As for the interpretation of R's output, a one unit change in a covariate is associated with an Estimate units change in the response all things being equal. (Note that it will not be possible for, say, $J$ to change without $J^2$ changing also, so you would need to do both.) If you didn't do a power analysis in advance with the intention of being able to differentiate a specific Estimate magnitude from 0, the p-values probably mean little.

Update2:
(I may not be the best person to advise you; I also try to avoid saying things that are completely foolish, but my track record is middling. ;-) Looking at your third model, and the path we've taken to get there, makes me think of a couple of things that are worth bearing in mind: First, it is strongly advisable not to drop simpler terms because they are not significant or even because it leads to a 'better' model (see here: does-it-make-sense-to-add-a-quadratic-term-but-not-the-linear-term-to-a-model, and here: including-the-interaction-but-not-the-main-effects-in-a-model--@whuber's answers especially, for example). Second, as we look at the data, decide on some covariates to try, model them, and then try something else, we are data dredging. This is rather worrying. (To see / understand this better, you may want to read my answer here: algorithms-for-automatic-model-selection.) Doing the things we've been doing here, and running simulations as we discussed in the comments, can help you to work though how you are going to think about what you find in your next experiment / how you plan for it. However, if you decide to draw conclusions / say something about these data on the basis of this, the risk of saying something completely foolish is very high. This is true even for the first iteration where I looked at your top plot and suggested including both variables with squared terms. You are probably on reasonable grounds to suggest there there may be a curvilinear relationship with both variables, but I would be cautious about firmly concluding more. (Note, for example, that although the terms in the last model have lots of stars, the residual standard error is larger and the multiple R-squared is smaller.) If, based on these data and scientific knowledge, you can come up with a couple of possibilities, you can design an experiment with your colleagues explicitly to differentiate amongst those possibilities.

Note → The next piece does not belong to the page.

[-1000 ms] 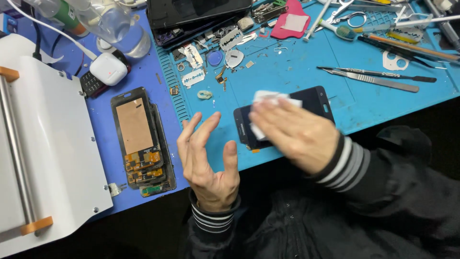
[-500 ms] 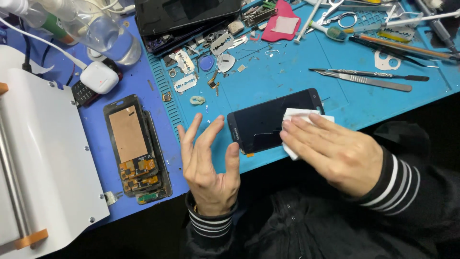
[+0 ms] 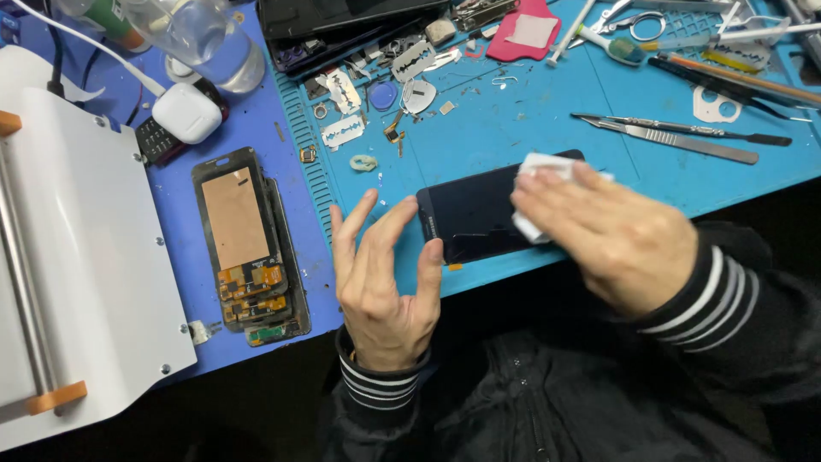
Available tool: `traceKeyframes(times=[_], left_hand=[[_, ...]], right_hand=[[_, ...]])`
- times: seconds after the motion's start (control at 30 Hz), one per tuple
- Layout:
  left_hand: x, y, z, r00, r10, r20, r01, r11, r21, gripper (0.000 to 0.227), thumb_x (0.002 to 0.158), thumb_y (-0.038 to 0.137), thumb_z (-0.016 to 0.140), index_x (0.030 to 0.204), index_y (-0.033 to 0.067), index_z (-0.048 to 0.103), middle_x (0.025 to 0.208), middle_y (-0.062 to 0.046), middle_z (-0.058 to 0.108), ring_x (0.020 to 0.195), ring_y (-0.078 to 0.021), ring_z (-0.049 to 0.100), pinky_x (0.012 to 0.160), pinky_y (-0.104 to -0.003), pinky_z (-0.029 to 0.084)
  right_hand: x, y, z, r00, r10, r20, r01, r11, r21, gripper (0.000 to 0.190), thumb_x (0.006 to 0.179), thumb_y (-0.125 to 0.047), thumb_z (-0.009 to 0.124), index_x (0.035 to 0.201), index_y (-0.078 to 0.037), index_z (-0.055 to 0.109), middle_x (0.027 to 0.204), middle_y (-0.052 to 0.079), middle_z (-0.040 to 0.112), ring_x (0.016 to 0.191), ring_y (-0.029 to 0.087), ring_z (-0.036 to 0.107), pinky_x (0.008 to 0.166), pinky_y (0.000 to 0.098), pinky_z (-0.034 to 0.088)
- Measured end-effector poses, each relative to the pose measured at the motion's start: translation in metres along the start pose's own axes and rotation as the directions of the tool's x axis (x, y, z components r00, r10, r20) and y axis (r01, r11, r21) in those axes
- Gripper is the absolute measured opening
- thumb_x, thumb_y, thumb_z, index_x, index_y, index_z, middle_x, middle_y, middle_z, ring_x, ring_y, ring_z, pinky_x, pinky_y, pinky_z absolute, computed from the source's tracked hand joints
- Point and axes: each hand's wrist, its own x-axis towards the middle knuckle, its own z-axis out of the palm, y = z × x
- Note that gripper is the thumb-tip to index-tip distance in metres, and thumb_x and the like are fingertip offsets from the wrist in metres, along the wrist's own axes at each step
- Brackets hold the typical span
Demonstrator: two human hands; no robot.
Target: The person applies a strip of white tape to a smartphone screen, writes on it with a pencil, and then wipes the screen with a white cloth. They then apply several more strips of white tape across the screen.
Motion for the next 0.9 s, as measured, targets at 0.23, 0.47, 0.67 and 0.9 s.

As far as interpreting the final model, the fourth line is an interaction. This does not mean that $J$ is dependent on $Re$ or vice versa (although, they are clearly correlated). Rather, this means that the effect of, say, $J$ on $dcl$ depends on the level of $Re$. This is a difficult and nuanced concept. The way I typically explain it is to imagine if someone asked you a question about the effect of two variables on a third, would you use the term 'depends' or the phrase 'that doesn't matter'? For instance, if someone asked you about the effect of someone taking the birth control pill, you would say something like, 'Well, it depends, if you're a woman, it stops you from ovulating, but if you're a man, it doesn't'. Alternatively, if someone asked about how high a shelf someone can reach if they're 5'8" (173 cm) and being male versus female, you might say, 'that doesn't matter, if you're 5'8" you can reach a shelf that is 7' high whether you're male or female'.